A view of the apex within the left ventricle of a ovine heart. The hearts of sheep, like the other animals here, have much coarser trabeculae carneae than the hearts of humans. Also visible are the conduction bands that help propagate the signal for contraction through the left ventricle.

 

Porcine
The trabeculae carneae of the right and left ventricles in the porcine heart are both fewer and coarser compared to those seen in the human heart (3, 8). The moderator band is present in the right ventricle as a free arching structure that originates on or near the septal papillary muscle and inserts into the body or head of the anterior papillary muscle (1). In the right ventricle, the porcine heart has a single anterior papillary muscle, one to three posterior papillary muscles and one to three septal papillary muscles (1). In the left ventricle, the porcine heart has a single anterior papillary muscle and a single posterior papillary muscle. The right ventricle inflow tract in the porcine heart is significantly shorter than the human heart but is similar in size to canine and ovine hearts (1). The right ventricle outflow tract however is similar in length to the human heart as well as to canine and ovine hearts. The left ventricle inflow tract is similar in length to human, canine and ovine hearts (1). The left ventricle outflow tract is shorter than in the human heart but similar in length compared to canine and ovine hearts (1).

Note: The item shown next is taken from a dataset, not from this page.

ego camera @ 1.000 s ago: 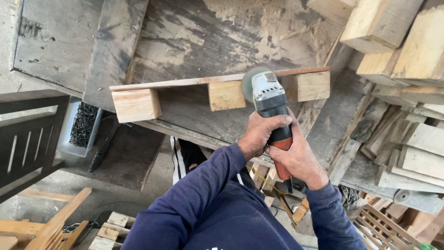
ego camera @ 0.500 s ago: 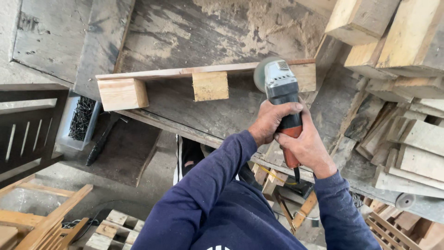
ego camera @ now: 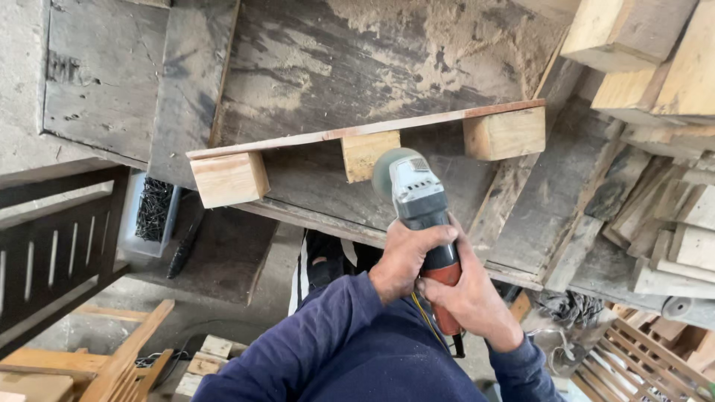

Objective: The person uses an angle grinder with a sanding disc to smooth the surfaces of small wooden blocks arranged on a workbench. They reposition the blocks and continue sanding different sides throughout the clip.

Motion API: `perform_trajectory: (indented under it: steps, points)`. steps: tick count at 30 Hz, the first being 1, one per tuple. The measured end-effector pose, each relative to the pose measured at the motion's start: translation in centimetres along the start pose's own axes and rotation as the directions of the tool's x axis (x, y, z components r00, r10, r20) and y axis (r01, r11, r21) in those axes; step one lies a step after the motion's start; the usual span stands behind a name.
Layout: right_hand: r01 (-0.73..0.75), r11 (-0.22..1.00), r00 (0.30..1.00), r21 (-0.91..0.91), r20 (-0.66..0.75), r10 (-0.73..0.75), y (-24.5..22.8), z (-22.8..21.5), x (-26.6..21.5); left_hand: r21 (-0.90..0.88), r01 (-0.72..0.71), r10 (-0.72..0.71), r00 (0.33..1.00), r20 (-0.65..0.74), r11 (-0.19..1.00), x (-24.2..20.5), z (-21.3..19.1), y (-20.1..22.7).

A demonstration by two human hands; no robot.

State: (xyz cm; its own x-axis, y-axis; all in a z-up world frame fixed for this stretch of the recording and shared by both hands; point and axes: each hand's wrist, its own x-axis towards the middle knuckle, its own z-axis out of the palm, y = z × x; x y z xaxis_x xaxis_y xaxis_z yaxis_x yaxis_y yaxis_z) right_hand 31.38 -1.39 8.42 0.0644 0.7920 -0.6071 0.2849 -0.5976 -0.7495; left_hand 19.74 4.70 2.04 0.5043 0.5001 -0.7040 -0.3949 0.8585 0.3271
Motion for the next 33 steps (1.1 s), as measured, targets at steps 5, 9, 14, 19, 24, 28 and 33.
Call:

A plastinated porcine heart cut coronally into a anterior half (left) and a posterior half (right). The trabeculae carneae, papillary muscles and overall structure of the right and left ventricle can be seen. The trabeculae carneae of swine hearts are noticeably fewer and coarser compared to humans (1).

The posterior half of the right ventricle of a plastinated porcine heart. Swine have a single anterior papillary muscle, one to three posterior papillary muscles and one to three septal papillary muscles in the right ventricle (1). This particular heart has one posterior papillary muscle and one anterior papillary muscle visible here.

The anterior half of the right ventricle of a plastinated porcine heart. Swine have a single anterior papillary muscle, one to three posterior papillary muscles and one to three septal papillary muscles in the right ventricle (1). This particular heart has one septal papillary muscle and part of its one anterior papillary muscle visible here. Though the moderator band has been broken in this heart, the origin on the septal papillary muscle and the insertion on the anterior papillary muscle are visible.

A internal view of a porcine right ventricle. The camera is positioned in the right atrium and is looking inferiorly into the ventricle. The right ventricle of the swine heart has one anterior papillary muscle, one to three posterior papillary muscles and one to three septal papillary muscles (1). This particular heart has one anterior, one posterior and one septal papillary muscle. Also visible is the moderator band which is present in swine hearts as a free arching structure that originates on or near the septal papillary muscle and inserts on the anterior papillary muscle (1).

A internal view of the apex of a porcine right ventricle. The trabeculae carneae of the swine heart, like the hearts of dogs and sheep, are coarser than in the hearts of humans (1).

The posterior half of the left ventricle of a plastinated porcine heart. Swine have one anterior papillary muscle and one posterior papillary muscle supporting the mitral valve (1). The posterior papillary muscle is visible here.

The anterior half of the left ventricle of a plastinated porcine heart. Porcine hearts have one anterior papillary muscle and one posterior papillary muscle supporting the mitral valve (1). The anterior papillary muscle is visible here.

A internal view of the left ventricle of a porcine heart. The camera is positioned just inferior to the mitral valve and looking inferiorly. Swine hearts have one anterior papillary muscle and one posterior papillary muscle in their left ventricle both of which are visible here (1).

An internal image of the apex of a porcine heart. The trabeculae carneae in pigs, similar to the hearts of swine and canine, are much coarser than in human hearts (1). Also visible are two fibrous bands within the left ventricle.